Jakarta, Gatra.com- Produktivitas kebun sawit Indonesia yang tinggi dalam menghasilkan minyak nabati mengungguli sumber minyak nabati lainnya. Seperti, kedelai andalan Amerika, rapeseed unggulan Eropa. Keunggulan sawi Indonesia itu membuat cemburu negara lain yang tidak memiliki sawit. Sehingga berbagai kampanye hitam didedahkan terhadap sawit Indonesia.
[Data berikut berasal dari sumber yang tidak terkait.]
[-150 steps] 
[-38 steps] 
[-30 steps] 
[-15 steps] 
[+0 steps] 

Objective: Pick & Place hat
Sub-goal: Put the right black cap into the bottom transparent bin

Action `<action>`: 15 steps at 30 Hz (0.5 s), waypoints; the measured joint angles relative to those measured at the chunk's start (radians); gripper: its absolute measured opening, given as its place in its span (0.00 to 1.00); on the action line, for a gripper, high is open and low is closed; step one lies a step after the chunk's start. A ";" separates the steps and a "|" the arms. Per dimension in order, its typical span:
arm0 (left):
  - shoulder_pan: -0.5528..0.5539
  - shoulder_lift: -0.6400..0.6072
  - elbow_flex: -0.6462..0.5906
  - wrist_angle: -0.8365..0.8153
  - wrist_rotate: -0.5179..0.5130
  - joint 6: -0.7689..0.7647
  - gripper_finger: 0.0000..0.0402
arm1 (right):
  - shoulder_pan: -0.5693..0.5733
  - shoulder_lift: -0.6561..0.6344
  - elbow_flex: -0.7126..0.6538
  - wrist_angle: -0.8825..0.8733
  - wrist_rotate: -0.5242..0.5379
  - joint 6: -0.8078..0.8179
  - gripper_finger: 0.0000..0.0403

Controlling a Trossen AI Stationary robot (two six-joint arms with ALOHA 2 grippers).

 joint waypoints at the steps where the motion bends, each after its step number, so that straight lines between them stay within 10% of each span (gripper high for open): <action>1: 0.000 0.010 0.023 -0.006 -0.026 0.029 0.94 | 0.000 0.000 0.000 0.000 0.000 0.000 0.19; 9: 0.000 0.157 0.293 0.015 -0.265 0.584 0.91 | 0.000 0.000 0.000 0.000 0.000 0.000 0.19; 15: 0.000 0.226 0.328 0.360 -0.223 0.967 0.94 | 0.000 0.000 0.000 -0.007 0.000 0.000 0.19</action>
Terutama dari Uni Eropa beranggotakan 27 Negara(UE-27).
Pemerintah Indonesia tidak tinggal diam dan sigap menghadapi segala macam bentuk kampanye negatif sawit dari UE-27 tersebut dan terus melobi dengan cara cerdas.
Pemerintah RI juga terus berupaya memajukan industri sawit nasional dengan menerapkan kebijakan sawit berkelanjutan, antara lain, dengan mengeluarkan Rencana Aksi Nasional Kelapa Sawit Berkelanjutan melalui Inpres nomor 6 tahun 2019 yang bertujuan melakukan penguatan data, koordinasi, dan infrastruktur kapasitas pekebun.
Selain itu, menerbitkan Pepres nomor 44 tahun 2020 tentang Sistem Sertifikasi Perkebunan Kelapa Sawit Berkelanjutan Indonesia (ISPO) yang bertujuan memperbaiki tata kelola sistem sertifikasi dengan membuka ruang untuk partisipasi, akuntabilitas, dan menyempurnakan kelembagaan ISPO.
Tujuh prinsip dasar ISPO adalah peningkatan usaha secara berkelanjutan, penerapan transparansi, kepatuhan terhadap peraturan perundang-undangan, penerapan praktik perkebunan yang baik, tanggung jawab sosial dan pemberdayaan ekonomi, serta pengelolaan lingkungan hidup, sumber daya alam, dan keanekaragaman hayati. “Dengan ISPO, sawit Indonesia akan semakin kuat di pasar luar negeri karena ISPO ini ibarat senjata pelindung,” ujar Moch Edy Yusuf.
Saat ini, kebijakan paling prioritas pemerintah untuk sawit adalah peremajaan sawit rakyat (PSR) yang bertujuan meningkatkan produktivitas tanaman lama, menyelesaikan legalitas lahan yang berada di kawasan hutan, meningkatan produktivitas pekebun swadaya yang berkorelasi dengan meningkatnya pendapatan.
“Program mandatori biodiesel juga konsisten dijalankan karena ini berdampak positif bagi perekonomian, bisa menghemat devisa dengan pengurangan impor solar sebesar USD8 miliar dan proyeksi pendapatan negara dari Rp 2,47 triliun,” ungkap dia.
Sementara itu, Ketua Bidang Luar Negeri Gabungan Pengusaha Kelapa Sawit Indonesia (Gapki) Fadhil Hasan mengatakan, ISPO merupakan senjata ampuh untuk melawan kampanye negatif sawit di Eropa.
Selama ini, UE selalu meminta sertifikat sawit berkelanjutan dan Indonesia sudah mempunyai ISPO untuk memenuhi tuntutan tersebut. Perusahaan sawit anggota Gapki sudah 80 persen yang kini mempunyai ISPO dan akan terus didorong penerapannya.
Sekretaris Jenderal Gapki Eddy Martono mengatakan, secara internal perusahaan kelapa sawit berupaya meningkatkan produktivitas seperti yang diminta pemerintah. “Peningkatan produktivitas ditempuh dengan peremajaan tanaman tua, pemupukan, dan lainnya. Untuk investasi baru sama sekali tidak ada,” kata Eddy.
Sejauh ini, perusahaan kelapa sawit anggota Gapki tetap peduli pada peningkatan produktivitas serta membantu pemerintah dalam percepatan peremajaan sawit rakyat.